Search the data for the string "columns", and report each line where it is found.

┌──

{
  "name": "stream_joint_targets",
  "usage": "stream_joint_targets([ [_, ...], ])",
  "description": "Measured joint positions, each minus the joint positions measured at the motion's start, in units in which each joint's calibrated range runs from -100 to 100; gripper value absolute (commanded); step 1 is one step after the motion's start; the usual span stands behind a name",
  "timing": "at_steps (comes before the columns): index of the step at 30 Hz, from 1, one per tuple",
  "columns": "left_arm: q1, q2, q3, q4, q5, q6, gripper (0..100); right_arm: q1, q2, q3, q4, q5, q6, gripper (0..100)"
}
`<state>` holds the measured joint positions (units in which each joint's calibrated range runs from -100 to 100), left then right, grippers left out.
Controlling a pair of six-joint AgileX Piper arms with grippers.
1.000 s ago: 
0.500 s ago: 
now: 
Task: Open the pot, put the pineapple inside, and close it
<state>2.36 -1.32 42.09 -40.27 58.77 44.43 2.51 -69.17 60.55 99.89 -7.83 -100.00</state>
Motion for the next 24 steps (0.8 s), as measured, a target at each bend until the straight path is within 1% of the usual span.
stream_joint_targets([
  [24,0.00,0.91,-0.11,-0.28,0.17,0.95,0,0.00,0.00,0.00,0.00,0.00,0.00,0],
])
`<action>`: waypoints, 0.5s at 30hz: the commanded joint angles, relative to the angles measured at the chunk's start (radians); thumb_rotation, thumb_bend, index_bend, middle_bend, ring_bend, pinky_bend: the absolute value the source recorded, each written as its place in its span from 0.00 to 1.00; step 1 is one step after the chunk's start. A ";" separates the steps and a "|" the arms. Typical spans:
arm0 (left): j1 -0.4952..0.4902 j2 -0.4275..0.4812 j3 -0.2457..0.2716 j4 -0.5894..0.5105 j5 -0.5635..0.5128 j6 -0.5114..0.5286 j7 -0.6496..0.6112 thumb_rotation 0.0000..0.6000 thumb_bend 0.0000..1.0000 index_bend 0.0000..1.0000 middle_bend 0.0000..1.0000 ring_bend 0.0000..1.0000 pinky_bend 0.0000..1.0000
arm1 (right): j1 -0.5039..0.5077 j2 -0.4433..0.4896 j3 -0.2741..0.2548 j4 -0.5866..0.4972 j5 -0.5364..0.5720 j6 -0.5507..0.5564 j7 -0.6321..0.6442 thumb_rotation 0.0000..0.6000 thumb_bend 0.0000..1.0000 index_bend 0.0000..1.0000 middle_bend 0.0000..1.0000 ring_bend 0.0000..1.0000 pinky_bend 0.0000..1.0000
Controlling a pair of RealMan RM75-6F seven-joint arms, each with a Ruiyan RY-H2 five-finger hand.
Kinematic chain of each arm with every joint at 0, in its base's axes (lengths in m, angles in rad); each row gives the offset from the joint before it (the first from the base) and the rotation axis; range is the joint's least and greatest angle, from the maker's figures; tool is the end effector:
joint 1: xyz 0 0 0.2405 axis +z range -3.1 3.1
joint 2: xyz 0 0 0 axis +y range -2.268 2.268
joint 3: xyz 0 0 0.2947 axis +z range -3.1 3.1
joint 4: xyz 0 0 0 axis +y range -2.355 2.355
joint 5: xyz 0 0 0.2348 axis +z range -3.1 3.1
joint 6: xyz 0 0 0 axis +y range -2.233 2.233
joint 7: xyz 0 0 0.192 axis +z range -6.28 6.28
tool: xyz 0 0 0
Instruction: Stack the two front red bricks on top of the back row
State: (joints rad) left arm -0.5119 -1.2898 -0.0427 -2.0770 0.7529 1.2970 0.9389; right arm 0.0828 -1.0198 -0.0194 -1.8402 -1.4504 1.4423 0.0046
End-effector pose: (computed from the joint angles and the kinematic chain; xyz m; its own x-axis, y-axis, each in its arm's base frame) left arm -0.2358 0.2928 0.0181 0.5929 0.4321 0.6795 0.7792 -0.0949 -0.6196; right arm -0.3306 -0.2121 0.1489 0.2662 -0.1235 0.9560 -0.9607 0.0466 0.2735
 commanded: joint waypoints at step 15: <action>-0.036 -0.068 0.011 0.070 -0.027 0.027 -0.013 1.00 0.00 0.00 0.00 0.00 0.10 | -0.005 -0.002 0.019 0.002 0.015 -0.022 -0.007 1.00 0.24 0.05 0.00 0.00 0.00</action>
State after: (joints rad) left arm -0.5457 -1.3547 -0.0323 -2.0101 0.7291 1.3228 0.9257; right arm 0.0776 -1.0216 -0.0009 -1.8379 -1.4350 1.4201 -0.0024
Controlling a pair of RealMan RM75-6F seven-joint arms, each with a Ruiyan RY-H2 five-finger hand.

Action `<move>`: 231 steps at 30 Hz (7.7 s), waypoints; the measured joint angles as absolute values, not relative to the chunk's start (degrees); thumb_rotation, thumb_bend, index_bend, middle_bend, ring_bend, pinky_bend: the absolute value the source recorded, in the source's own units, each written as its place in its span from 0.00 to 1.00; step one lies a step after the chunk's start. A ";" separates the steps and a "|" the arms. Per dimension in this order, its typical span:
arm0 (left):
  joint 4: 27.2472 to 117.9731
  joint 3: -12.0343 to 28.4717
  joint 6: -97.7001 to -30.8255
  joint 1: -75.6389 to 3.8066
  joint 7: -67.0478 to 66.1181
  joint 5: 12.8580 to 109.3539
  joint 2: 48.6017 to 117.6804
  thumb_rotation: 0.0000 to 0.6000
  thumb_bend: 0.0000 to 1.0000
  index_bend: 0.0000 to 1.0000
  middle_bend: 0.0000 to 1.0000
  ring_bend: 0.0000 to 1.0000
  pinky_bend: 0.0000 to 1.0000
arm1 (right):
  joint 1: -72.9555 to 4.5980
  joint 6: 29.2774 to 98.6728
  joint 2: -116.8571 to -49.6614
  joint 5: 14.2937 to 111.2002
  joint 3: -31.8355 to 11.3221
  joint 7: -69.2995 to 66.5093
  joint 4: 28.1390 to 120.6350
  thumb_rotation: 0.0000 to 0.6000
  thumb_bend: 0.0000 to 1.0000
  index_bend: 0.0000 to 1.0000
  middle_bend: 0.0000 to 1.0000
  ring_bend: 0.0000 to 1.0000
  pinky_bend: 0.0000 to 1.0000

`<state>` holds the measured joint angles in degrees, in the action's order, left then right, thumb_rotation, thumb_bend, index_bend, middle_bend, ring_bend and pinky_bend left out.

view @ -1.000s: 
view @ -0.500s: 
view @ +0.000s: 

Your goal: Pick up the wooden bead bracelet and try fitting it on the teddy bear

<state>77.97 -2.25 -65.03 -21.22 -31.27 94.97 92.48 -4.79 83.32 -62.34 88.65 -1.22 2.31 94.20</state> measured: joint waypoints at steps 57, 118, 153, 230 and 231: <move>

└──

● Response to the exercise:
  "timing": "at_steps (comes before the columns): index of the step at 30 Hz, from 1, one per tuple",
  "columns": "left_arm: q1, q2, q3, q4, q5, q6, gripper (0..100); right_arm: q1, q2, q3, q4, q5, q6, gripper (0..100)"

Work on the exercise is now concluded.